Given such a racist history, “it seems right to make things right,” Pradia said, and states should be clamoring to correct this historic wrong.

Eleven states permanently disenfranchise at least some ex-felons unless the government approves individual rights restoration and four of those—Florida, Iowa, Kentucky and Virginia—permanently disenfranchise all former felony convicts.

Other states have increasingly non-restrictive laws, with some automatically restoring the right to vote after ex-felons serve their time and complete parole and probation. Only two states, Maine and Vermont, do not take away that right at all. Prisoners can even vote by absentee ballot while they’re incarcerated.

“Most industrialized countries in the world are the same way,” Shelton said, making the U.S. one of the strictest nations when it comes to denying the right to vote to citizens convicted of crime.

Even the process of restoring the vote can become prohibitive—incurring unwieldy costs and paperwork that discourage former felons.

“It is a hit-and-miss,” said of the success rate of such applications, “but it’s a process that has left millions disenfranchised.

“Many prisoners come out being confused about what their rights are and what the process is to restore their vote and they don’t even try.”

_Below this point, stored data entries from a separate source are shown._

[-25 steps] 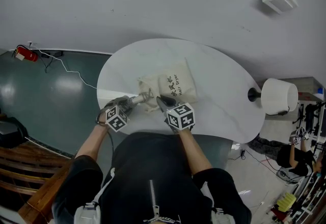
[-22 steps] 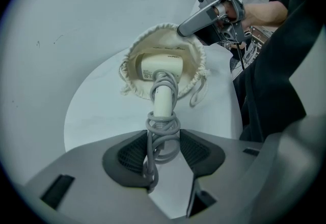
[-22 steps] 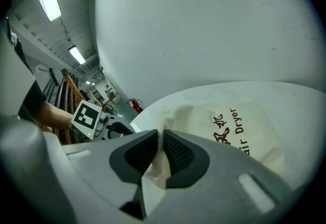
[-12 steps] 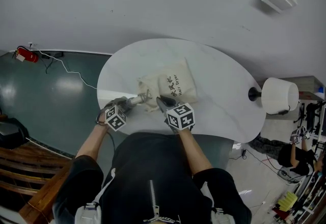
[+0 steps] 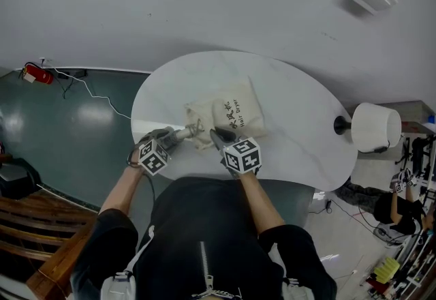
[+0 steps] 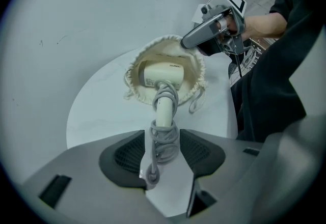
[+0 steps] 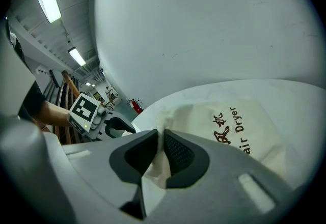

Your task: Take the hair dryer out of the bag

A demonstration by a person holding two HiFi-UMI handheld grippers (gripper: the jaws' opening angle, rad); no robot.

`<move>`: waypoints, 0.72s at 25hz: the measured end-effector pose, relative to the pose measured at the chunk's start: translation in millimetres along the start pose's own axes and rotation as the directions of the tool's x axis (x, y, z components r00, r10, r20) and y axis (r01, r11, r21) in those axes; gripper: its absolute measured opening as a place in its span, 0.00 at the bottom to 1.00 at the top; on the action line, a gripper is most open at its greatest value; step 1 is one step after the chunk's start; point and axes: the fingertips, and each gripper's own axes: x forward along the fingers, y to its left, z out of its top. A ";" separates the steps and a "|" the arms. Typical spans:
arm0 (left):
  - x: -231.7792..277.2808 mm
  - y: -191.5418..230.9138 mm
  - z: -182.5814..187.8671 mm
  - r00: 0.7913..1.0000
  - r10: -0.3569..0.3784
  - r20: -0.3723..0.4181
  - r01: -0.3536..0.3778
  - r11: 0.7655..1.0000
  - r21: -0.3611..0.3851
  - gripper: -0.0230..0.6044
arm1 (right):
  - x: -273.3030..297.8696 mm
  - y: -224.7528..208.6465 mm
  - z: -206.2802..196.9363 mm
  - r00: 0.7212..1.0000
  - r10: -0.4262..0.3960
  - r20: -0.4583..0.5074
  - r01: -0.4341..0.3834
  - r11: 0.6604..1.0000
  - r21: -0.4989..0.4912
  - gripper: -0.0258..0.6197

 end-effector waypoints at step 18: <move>2.4 -9.9 62.7 0.996 -0.027 0.080 0.025 0.999 0.027 0.36 | -1.2 -1.7 0.7 1.000 -0.003 0.009 0.003 1.000 0.012 0.10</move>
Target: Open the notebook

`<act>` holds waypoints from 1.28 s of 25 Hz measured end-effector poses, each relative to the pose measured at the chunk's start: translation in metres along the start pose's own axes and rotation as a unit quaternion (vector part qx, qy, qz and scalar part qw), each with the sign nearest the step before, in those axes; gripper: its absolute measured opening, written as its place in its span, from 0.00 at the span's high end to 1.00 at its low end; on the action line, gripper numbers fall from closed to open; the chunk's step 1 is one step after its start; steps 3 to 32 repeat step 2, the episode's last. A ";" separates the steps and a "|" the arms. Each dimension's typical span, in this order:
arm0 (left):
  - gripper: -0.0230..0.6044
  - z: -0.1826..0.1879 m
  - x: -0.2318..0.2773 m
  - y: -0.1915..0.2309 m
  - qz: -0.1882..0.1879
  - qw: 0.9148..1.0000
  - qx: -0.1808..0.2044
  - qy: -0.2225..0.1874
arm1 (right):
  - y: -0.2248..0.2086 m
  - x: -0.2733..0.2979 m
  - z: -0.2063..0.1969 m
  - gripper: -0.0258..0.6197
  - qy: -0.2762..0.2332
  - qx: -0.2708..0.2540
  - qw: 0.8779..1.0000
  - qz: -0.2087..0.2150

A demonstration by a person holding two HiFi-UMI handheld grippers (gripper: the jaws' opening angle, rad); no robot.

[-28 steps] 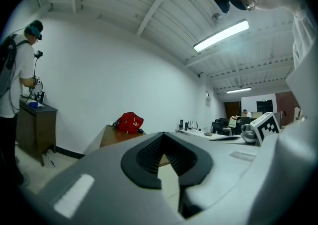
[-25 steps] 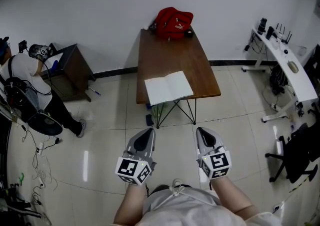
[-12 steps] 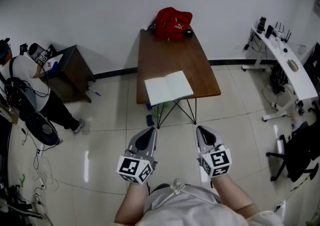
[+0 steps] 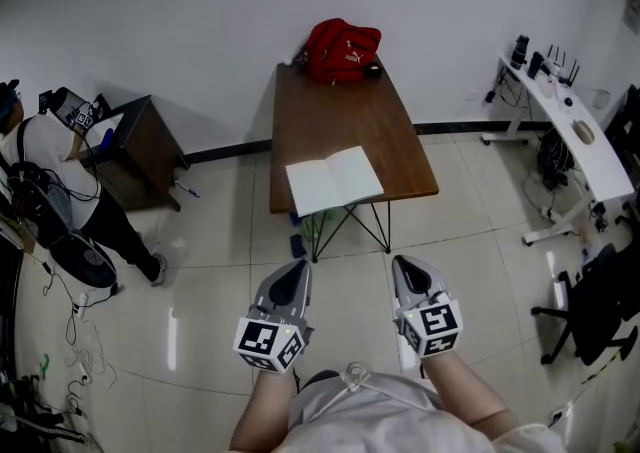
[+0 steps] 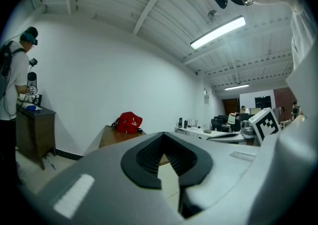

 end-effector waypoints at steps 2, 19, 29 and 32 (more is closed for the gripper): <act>0.95 -0.002 -0.001 0.001 0.002 1.000 0.000 0.001 | 0.001 0.000 -0.001 0.95 0.001 -0.001 1.000 0.001; 0.95 -0.002 -0.001 0.001 0.002 1.000 0.000 0.001 | 0.001 0.000 -0.001 0.95 0.001 -0.001 1.000 0.001; 0.95 -0.002 -0.001 0.001 0.002 1.000 0.000 0.001 | 0.001 0.000 -0.001 0.95 0.001 -0.001 1.000 0.001; 0.95 -0.002 -0.001 0.001 0.002 1.000 0.000 0.001 | 0.001 0.000 -0.001 0.95 0.001 -0.001 1.000 0.001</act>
Point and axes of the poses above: the fingertips, and each gripper's own axes: x forward along the fingers, y to its left, z out of its top, the point moved 2 cm from there along -x, backward along the fingers, and after that the axes turned 5 degrees about -y, right-handed, at the moved point
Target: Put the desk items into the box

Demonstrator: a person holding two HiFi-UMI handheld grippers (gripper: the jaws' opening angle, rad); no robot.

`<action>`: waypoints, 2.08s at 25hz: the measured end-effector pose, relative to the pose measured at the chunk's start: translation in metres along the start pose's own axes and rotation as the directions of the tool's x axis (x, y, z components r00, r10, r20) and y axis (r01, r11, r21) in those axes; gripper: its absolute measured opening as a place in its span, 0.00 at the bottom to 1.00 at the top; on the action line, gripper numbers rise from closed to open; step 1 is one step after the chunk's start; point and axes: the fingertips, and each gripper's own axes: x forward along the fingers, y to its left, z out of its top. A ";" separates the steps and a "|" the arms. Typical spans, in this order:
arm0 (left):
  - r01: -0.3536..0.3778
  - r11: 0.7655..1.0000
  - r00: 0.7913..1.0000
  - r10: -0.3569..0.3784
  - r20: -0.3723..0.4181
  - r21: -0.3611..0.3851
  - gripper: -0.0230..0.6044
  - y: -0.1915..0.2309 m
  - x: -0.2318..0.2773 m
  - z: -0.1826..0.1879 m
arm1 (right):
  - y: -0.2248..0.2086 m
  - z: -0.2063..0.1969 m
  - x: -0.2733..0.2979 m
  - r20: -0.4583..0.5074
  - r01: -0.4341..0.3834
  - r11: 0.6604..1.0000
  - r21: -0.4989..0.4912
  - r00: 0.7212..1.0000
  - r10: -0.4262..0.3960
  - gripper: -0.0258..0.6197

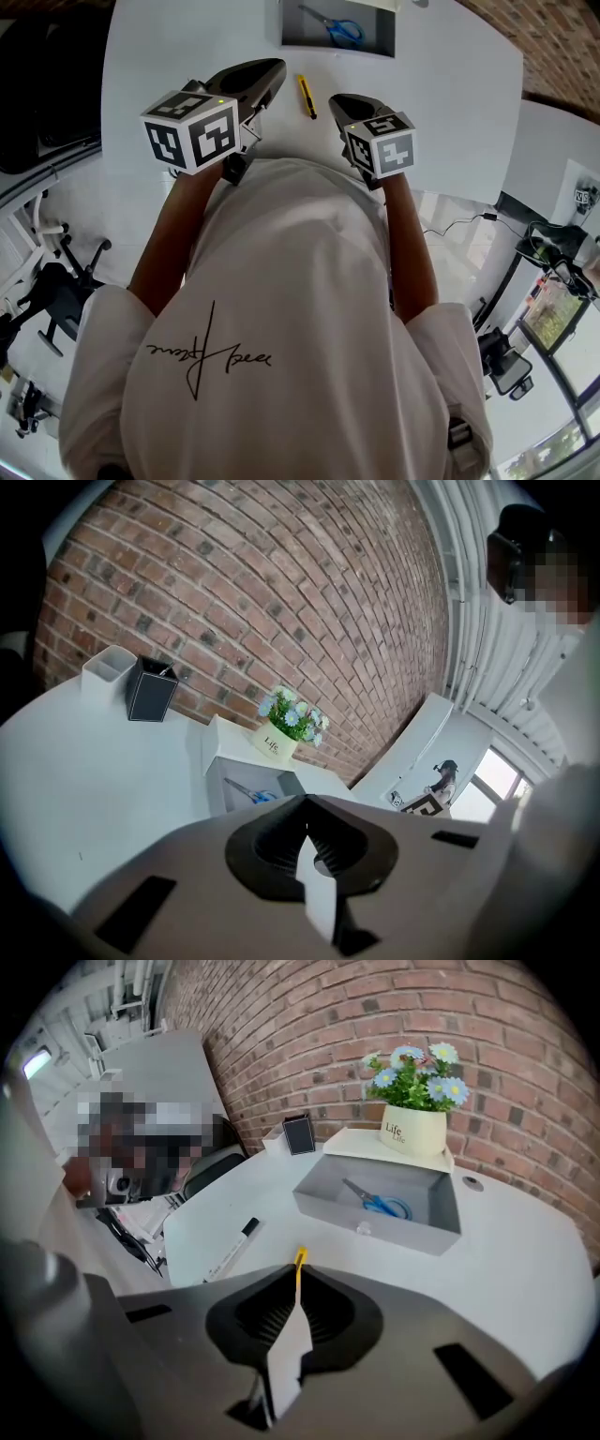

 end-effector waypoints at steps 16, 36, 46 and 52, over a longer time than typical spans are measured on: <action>-0.028 1.000 0.999 0.028 -0.021 0.001 0.04 0.013 -0.003 -0.006 | 0.032 0.007 0.052 -0.038 -0.075 0.997 0.015 0.996 0.075 0.10; -0.061 0.998 0.996 0.061 -0.072 0.008 0.04 0.027 0.008 -0.016 | 0.013 -0.014 0.086 -0.117 0.016 0.999 0.031 0.993 -0.013 0.24; -0.095 0.992 0.981 0.108 -0.161 0.086 0.04 0.032 0.023 -0.042 | 0.010 -0.020 0.088 -0.128 0.064 0.998 -0.005 0.990 -0.065 0.19; -0.098 0.992 0.979 0.110 -0.172 0.081 0.04 0.035 0.025 -0.045 | 0.009 -0.020 0.089 -0.128 0.086 0.994 -0.069 0.987 -0.095 0.17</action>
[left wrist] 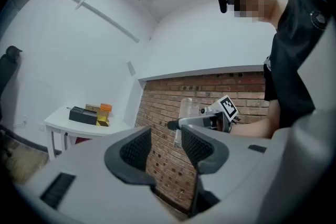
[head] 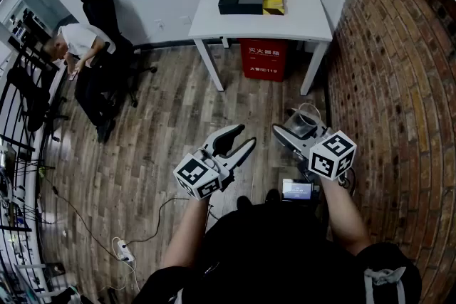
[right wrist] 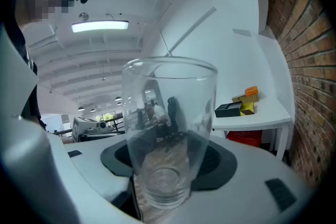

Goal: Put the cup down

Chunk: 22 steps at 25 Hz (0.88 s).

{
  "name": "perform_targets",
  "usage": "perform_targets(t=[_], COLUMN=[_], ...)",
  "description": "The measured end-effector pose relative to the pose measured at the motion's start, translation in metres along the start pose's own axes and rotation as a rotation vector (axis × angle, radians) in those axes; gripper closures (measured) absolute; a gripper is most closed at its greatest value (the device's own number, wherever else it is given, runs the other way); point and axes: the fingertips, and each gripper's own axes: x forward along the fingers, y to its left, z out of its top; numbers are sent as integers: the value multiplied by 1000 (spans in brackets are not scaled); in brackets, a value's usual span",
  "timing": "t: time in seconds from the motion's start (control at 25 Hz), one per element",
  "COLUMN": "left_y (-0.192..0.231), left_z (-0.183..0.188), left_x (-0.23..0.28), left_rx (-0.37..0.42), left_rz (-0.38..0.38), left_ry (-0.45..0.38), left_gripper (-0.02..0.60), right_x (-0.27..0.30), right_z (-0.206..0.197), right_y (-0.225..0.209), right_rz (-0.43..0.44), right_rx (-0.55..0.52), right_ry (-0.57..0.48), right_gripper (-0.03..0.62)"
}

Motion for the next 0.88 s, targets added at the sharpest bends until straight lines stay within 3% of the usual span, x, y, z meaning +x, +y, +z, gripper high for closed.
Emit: perform_targets(t=[0.88], left_y=[10], left_z=[0], left_x=[2], left_rx=[3], left_rz=[4], left_ry=[3], left_gripper=[411], right_x=[5], right_z=[-4], right_y=[-14], right_rz=[-11], right_rx=[59], right_ry=[-7], right_gripper=[322])
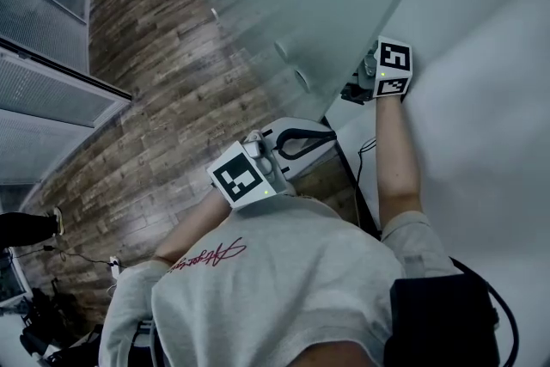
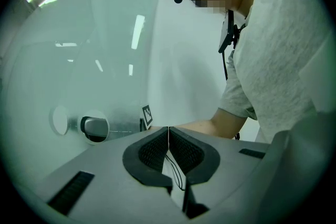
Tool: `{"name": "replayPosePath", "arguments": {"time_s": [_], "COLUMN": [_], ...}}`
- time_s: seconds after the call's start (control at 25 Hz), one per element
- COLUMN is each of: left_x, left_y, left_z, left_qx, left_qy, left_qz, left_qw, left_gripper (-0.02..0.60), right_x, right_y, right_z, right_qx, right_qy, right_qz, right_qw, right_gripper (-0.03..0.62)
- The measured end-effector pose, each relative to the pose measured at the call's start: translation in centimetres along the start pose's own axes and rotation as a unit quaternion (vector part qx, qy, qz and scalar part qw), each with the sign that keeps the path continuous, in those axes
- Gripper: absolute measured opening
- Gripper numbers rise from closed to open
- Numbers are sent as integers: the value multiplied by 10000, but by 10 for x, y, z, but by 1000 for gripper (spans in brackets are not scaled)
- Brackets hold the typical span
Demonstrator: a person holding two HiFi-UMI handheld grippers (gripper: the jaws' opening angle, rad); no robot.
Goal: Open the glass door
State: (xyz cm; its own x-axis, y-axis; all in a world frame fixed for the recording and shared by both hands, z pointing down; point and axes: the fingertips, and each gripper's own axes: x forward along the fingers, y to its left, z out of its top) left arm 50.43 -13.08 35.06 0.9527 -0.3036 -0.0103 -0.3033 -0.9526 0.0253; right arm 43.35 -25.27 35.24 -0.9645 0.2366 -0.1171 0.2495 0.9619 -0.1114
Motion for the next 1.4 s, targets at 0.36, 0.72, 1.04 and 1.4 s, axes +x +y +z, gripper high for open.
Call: {"name": "replayPosePath", "arguments": {"time_s": [0.36, 0.72, 1.04, 1.4], "left_x": [-2, -16, -44, -85], "left_y": [-1, 10, 12, -7], "left_z": [-3, -7, 0, -2], "left_qx": [7, -94, -102, -110], "left_qy": [-158, -189, -321, -274], "left_qz": [-79, -92, -194, -412], "left_qw": [9998, 9997, 9992, 9987], "left_gripper": [17, 18, 18, 17], "right_x": [-41, -66, -57, -23], "right_y": [2, 33, 81, 128], "right_z": [-8, -12, -4, 4], "right_qx": [-476, -1161, -1514, -1850], "right_qy": [-265, -256, -283, -27], "right_qz": [-1644, -3493, -4490, -5453], "right_qw": [9849, 9294, 8802, 8176], "right_gripper": [65, 40, 37, 35]}}
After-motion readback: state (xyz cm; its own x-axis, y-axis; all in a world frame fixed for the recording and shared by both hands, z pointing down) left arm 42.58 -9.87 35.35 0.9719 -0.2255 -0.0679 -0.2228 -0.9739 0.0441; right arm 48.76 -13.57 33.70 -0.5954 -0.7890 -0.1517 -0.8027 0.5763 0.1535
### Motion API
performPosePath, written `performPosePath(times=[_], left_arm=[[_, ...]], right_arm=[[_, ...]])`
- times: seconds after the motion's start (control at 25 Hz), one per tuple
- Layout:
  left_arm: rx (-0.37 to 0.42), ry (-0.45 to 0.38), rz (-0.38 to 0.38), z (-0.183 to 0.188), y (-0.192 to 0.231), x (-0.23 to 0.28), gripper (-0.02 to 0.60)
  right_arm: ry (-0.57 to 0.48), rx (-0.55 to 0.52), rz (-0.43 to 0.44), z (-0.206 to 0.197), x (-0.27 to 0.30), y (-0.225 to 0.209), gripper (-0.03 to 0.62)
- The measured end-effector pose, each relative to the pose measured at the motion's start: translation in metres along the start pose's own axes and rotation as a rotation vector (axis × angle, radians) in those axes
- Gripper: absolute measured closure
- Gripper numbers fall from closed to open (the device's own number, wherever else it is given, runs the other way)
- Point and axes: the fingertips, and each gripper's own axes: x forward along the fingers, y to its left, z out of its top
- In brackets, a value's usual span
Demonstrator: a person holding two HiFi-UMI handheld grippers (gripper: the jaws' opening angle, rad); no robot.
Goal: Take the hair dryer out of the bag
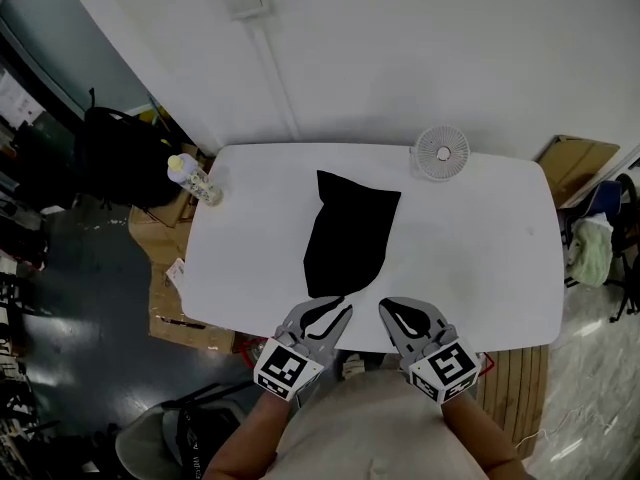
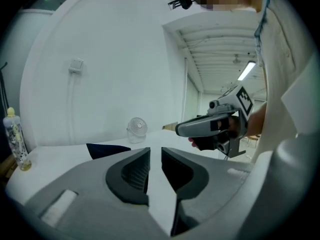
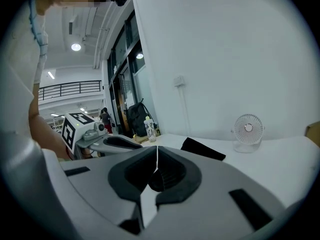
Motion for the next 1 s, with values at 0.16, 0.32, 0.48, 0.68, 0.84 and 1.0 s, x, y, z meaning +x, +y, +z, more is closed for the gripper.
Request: performPosePath(times=[0.16, 0.32, 0.48, 0.68, 0.84, 1.0], left_arm=[[0.058, 0.063, 0.064, -0.011, 0.015, 0.017, 0.445], [0.097, 0.132, 0.116, -0.027, 0.033, 0.035, 0.423], [0.121, 0.214, 0.136, -0.045, 0.045, 0.051, 0.411], [0.165, 0.317, 0.145, -0.067, 0.055, 0.063, 0.41], [0.207, 0.384, 0.152, -0.081, 0.064, 0.074, 0.41], [0.242, 0.459, 0.166, -0.097, 0.074, 0.084, 0.41]], right_arm=[[0.012, 0.012, -0.016, -0.007, -0.002, -0.01, 0.576], [0.028, 0.013, -0.026, -0.014, -0.004, -0.02, 0.576], [0.038, 0.014, -0.03, -0.018, -0.006, -0.027, 0.577], [0.046, 0.021, -0.031, -0.02, -0.006, -0.032, 0.576], [0.048, 0.027, -0.028, -0.022, -0.006, -0.037, 0.576], [0.056, 0.034, -0.024, -0.025, -0.005, -0.039, 0.576]])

Others mistakenly register to vote and end up getting in trouble. For example, in 2004, about 1,100 former felons in Richmond, Va., registered to vote and their ballots were eventually rescinded.

“You shouldn’t have to jump through hoops and over hurdles to exercise the basic right to vote,” Pradia said.

“If you want someone to reintegrate into society successfully, you shouldn’t isolate them or make them feel like they’re not worthy, even when they’re trying to do the right thing. It could make them start to think, ‘Why bother?’”

The NAACP’s public education and advocacy campaign will feature billboards of formerly incarcerated citizens from across the country, including celebrity activists Judge Greg Mathis and actor Charles S. Dutton.

“We want to make sure people understand what the policies are and to let ex-felons know what the laws are and the process for reinstating their right to vote,” Shelton explained.

State NAACP conferences will also lobby state legislatures and governors to change the laws.